(Records contained in a dataset)
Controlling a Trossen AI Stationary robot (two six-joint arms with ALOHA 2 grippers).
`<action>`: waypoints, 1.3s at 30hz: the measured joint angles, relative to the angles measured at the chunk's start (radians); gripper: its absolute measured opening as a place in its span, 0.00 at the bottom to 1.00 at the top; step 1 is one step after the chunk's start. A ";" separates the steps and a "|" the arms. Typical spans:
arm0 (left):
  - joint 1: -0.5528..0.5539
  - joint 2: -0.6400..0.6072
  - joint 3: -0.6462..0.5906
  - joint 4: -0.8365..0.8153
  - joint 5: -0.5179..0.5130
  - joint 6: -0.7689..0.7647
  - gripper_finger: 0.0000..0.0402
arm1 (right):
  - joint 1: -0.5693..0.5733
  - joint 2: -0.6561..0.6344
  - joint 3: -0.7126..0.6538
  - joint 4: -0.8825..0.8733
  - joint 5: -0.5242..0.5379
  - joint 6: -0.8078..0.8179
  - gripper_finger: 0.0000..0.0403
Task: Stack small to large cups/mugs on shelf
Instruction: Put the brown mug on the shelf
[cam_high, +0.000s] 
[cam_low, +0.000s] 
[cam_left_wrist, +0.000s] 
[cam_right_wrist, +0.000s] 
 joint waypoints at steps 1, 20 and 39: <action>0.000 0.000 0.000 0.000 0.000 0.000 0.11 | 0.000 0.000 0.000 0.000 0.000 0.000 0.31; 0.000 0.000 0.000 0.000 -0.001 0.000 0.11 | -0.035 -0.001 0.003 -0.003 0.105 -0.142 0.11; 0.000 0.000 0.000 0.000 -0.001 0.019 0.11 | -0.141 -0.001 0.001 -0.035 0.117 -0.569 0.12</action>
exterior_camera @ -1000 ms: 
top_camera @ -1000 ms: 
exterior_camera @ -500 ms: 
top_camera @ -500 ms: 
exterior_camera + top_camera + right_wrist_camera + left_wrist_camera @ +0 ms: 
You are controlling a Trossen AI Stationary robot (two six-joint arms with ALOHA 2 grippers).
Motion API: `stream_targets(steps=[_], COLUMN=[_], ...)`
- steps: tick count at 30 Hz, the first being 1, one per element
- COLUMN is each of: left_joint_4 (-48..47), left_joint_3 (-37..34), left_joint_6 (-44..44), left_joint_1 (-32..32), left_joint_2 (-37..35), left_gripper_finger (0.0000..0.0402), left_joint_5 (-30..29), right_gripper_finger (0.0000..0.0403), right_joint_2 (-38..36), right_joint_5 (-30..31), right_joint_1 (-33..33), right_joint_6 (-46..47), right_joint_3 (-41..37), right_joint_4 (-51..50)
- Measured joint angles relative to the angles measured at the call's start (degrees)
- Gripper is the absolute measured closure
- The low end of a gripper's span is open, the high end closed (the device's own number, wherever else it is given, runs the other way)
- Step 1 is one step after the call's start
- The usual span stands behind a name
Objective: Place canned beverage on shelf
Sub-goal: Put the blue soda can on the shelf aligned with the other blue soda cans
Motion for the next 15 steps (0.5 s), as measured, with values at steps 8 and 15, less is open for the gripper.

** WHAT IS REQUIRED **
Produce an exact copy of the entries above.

** WRITTEN ANSWER **
Controlling a Trossen AI Stationary robot (two six-joint arms with ALOHA 2 grippers).
`<action>`: waypoints, 1.3s at 30hz: the measured joint angles, relative to the angles measured at the chunk's start (radians); gripper: its absolute measured opening as a place in its span, 0.00 at the bottom to 1.00 at the top; step 1 is one step after the chunk's start. A ";" separates the steps and a "|" the arms. Typical spans:
arm0 (left):
  - joint 1: -0.5528..0.5539
  - joint 2: -0.6400..0.6072
  - joint 3: -0.6462..0.5906
  - joint 4: -0.8365..0.8153
  - joint 5: -0.5179..0.5130
  - joint 6: -0.7689..0.7647
  - gripper_finger: 0.0000..0.0402
arm1 (right):
  - joint 1: -0.5693..0.5733
  - joint 2: -0.6561..0.6344
  - joint 3: -0.7126..0.6538
  - joint 4: -0.8825..0.8733
  - joint 5: -0.5242..0.5379
  - joint 6: -0.8078..0.8179
  - gripper_finger: 0.0000..0.0403
Task: Stack small to large cups/mugs on shelf
Instruction: Put the brown mug on the shelf
[cam_high, +0.000s] 
[cam_low, +0.000s] 
[cam_left_wrist, +0.000s] 
[cam_right_wrist, +0.000s] 
 joint waypoints at steps 1, 20 and 39: <action>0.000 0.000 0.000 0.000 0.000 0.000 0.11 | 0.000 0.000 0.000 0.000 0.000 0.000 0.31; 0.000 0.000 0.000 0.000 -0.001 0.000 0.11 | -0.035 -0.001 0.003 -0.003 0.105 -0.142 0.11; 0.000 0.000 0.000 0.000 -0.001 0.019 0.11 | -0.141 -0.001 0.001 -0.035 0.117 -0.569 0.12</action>
exterior_camera @ -1000 ms: 
top_camera @ -1000 ms: 
exterior_camera @ -500 ms: 
top_camera @ -500 ms: 
exterior_camera + top_camera + right_wrist_camera + left_wrist_camera @ +0 ms: 
You are controlling a Trossen AI Stationary robot (two six-joint arms with ALOHA 2 grippers).
Motion API: `stream_targets(steps=[_], COLUMN=[_], ...)`
- steps: tick count at 30 Hz, the first being 1, one per element
- COLUMN is each of: left_joint_4 (-48..47), left_joint_3 (-37..34), left_joint_6 (-44..44), left_joint_1 (-32..32), left_joint_2 (-37..35), left_gripper_finger (0.0000..0.0402), left_joint_5 (-30..29), right_gripper_finger (0.0000..0.0403), right_joint_2 (-38..36), right_joint_5 (-30..31), right_joint_1 (-33..33), right_joint_6 (-46..47), right_joint_3 (-41..37), right_joint_4 (-51..50)
- Measured joint angles relative to the angles measured at the call's start (degrees)
- Gripper is the absolute measured closure
- The low end of a gripper's span is open, the high end closed (the device's own number, wherever else it is given, runs the other way)
- Step 1 is one step after the call's start
- The usual span stands behind a name
Objective: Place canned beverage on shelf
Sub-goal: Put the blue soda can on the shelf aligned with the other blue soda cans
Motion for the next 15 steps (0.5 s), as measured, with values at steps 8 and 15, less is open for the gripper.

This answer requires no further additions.